Partita di Sanremo, la tappa, classificata come di trasferimento, fa in direzione inversa il percorso di tante canzoni di Paolo Conte, e si butta verso l’entroterra, con destinazione Cuneo. Non fa bene l’aria di quasi casa al francese Bardet, costretto a risalire in ammiraglia per un virus allo stomaco che gli impedisce, letteralmente, di pedalare. Col ritiro di Bardet il Giro non perde solo un solido pretendente alla rosa di Verona, ma anche il meno radiocomandato dei campioni. Allez Romain, torna a trovarci presto.
La notizia è più che altro questa, anche perché il dominio di Démare nelle volate non fa più notizia.

La corsa vive di una fuga dai nomi composti, Prod’Homme, Van den Berg, Enkhoorn, accompagnati dal più semplice Maestri.
I quattro battistrada sono raggiungi proprio all’ultimo chilometro, dove il gruppo arriva ad andatura forsennata.
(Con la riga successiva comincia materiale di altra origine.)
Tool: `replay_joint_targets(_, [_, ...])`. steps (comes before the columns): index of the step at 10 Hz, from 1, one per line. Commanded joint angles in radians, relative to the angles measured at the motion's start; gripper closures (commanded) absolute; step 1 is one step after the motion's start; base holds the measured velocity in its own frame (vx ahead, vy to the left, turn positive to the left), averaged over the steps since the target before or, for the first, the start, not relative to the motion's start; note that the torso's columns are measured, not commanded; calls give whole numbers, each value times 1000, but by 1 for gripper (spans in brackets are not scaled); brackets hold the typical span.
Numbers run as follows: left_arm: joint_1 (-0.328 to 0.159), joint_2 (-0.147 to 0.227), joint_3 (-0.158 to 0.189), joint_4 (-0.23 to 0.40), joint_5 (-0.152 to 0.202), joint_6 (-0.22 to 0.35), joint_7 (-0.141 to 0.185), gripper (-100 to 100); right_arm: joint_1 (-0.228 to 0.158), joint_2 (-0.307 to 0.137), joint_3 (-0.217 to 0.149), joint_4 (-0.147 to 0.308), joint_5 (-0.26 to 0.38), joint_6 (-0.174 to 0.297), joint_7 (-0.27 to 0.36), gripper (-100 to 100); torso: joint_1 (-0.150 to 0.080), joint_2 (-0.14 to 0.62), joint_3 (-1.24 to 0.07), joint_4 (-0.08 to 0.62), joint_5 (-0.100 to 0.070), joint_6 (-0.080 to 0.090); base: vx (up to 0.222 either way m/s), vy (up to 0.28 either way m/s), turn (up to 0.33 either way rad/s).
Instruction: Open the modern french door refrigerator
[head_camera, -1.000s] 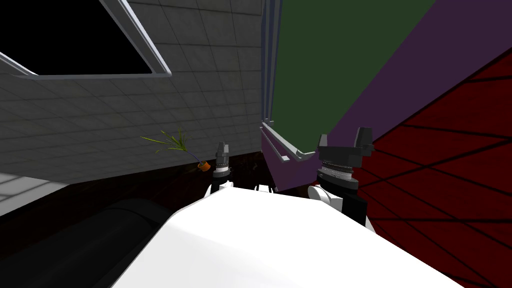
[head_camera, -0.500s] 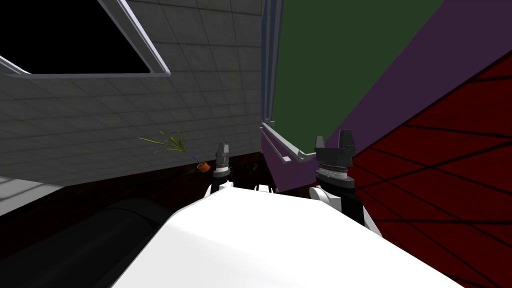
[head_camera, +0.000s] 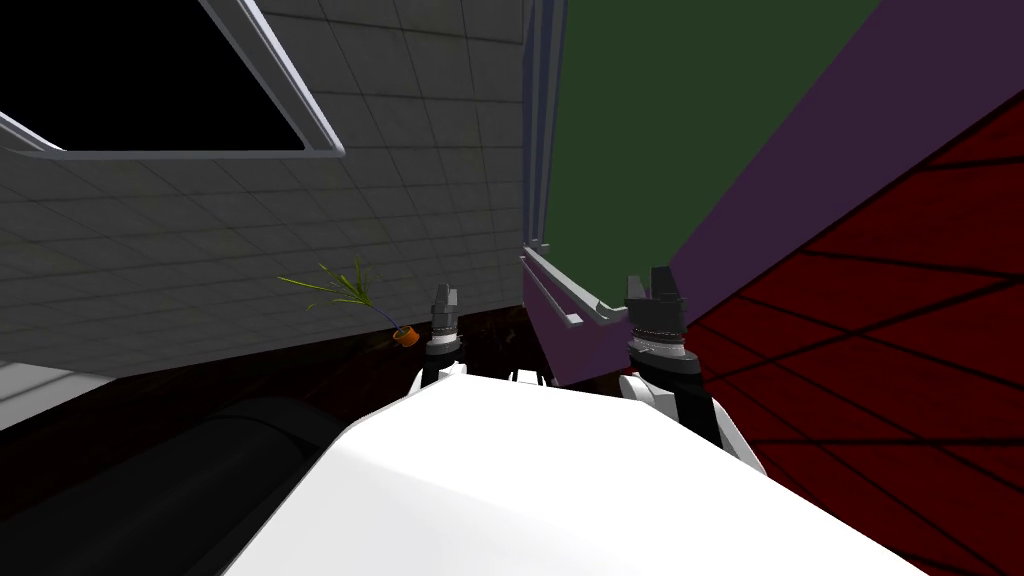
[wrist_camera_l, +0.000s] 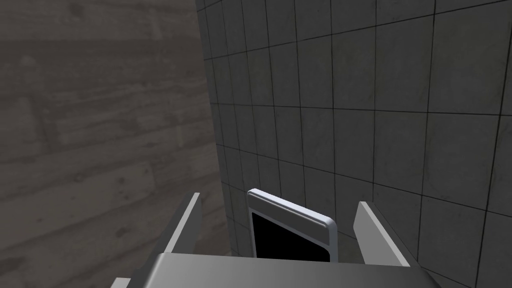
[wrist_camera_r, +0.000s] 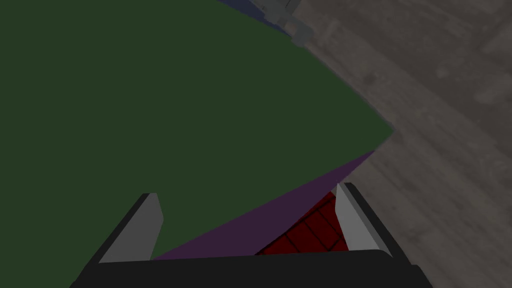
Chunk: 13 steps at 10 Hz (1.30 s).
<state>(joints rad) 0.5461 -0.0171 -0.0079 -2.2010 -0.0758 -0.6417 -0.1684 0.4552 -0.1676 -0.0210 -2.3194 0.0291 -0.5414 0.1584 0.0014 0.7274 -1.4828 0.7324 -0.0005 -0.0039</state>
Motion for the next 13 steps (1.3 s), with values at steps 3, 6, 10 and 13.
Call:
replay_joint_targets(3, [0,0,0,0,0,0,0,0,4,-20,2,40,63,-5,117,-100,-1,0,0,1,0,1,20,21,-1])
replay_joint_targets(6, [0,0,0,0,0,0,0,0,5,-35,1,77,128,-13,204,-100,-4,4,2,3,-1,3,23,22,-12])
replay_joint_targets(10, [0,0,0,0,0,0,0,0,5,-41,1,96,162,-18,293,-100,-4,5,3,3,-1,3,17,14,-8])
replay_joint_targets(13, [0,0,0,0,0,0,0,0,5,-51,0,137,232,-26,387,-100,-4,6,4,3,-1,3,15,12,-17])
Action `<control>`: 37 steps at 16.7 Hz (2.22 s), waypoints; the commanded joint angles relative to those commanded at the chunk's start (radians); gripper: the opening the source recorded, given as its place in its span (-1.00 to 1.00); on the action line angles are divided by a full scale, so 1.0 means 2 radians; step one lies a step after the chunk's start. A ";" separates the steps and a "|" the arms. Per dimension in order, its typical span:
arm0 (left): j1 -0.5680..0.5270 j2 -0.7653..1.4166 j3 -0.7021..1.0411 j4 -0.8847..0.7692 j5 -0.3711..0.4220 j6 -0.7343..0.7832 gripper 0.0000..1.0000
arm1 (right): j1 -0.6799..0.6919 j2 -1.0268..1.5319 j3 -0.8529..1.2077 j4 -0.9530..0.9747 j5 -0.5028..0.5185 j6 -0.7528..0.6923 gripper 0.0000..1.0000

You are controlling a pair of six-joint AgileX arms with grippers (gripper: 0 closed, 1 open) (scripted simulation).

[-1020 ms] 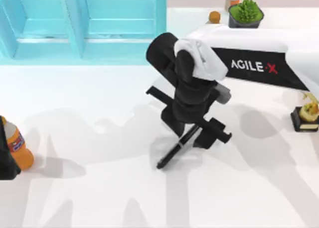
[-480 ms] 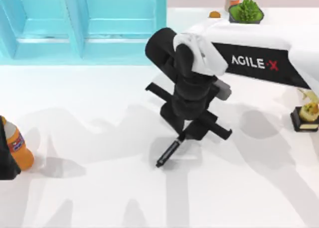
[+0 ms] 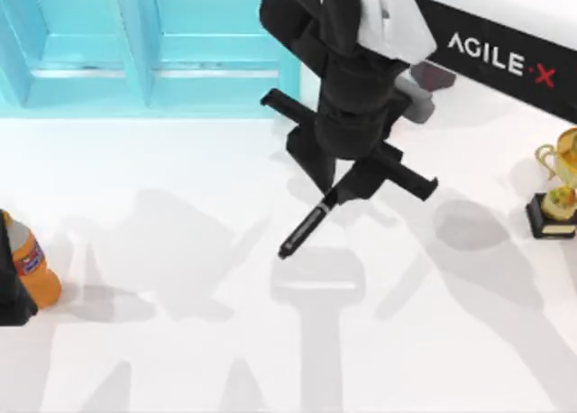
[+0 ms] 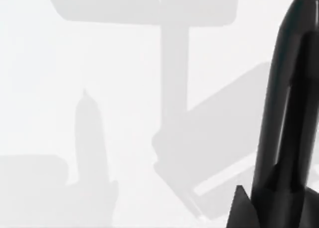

I gregari dei velocisti sono stremati dalla lunghissima rincorsa, e così Démare è costretto a partire lungo, ma nessuno ha la forza di rimontare, e il francese trionfa sul traguardo a braccia alzate. Nemmeno Napoleone, tra i francesi, era riuscito ad espugnare Cuneo.

Ci è riuscito lui. Da Sanremo partiva la tappa e da Sanremo riparte sempre la stagione del ciclismo. Per i corridori e per noi che siamo al seguito l’anno inizia per San Giuseppe invece che per San Silvestro, con le frittelle di riso al posto del panforte. È passato un tempo in cui questo era ancor più vero, perché negli anni del ciclismo degli eroi, e poi ancora per svariati lustri, era qui in riviera che si radunavano le squadre. Non era più l’epoca dei pionieri, quando Luisòn Ganna svernava in officina per arrotondare, e non era ancora quella delle assurde corse di gennaio negli emirati, degli stage in altura e delle camere iperbariche per ossigenare artificialmente il sangue.

Allora, sull’esempio dei francesi (i primi ad inventarsi i concetti di “ritiro” e “preparazione”), i corridori venivano qui a pensione con l’anno nuovo e con la squadra nuova. C’è persino chi, Gimondi, qui a due passi, a Diano Marina, durante uno di quei rituali propiziatori ci ha trovato la compagna di una vita.

Qui iniziava la stagione nuova e qui iniziò l’Italia nuova. Da quando si può parlare ufficialmente di dopoguerra, in un paese ancora, alla lettera, in macerie, se non dal giorno di San Giuseppe del ’46, quando il nasone di Coppi passò davanti a tutti sul Turchino e nessuno lo rivide più fino al traguardo di Sanremo, tutto solo, talmente solo che Niccolò Carosio dovette annunciare musica da ballo per il successivo quarto d’ora, in attesa dell’arrivo del secondo? È proprio qui, tra i muri a secco e il mare, che c’è la culla del ciclismo.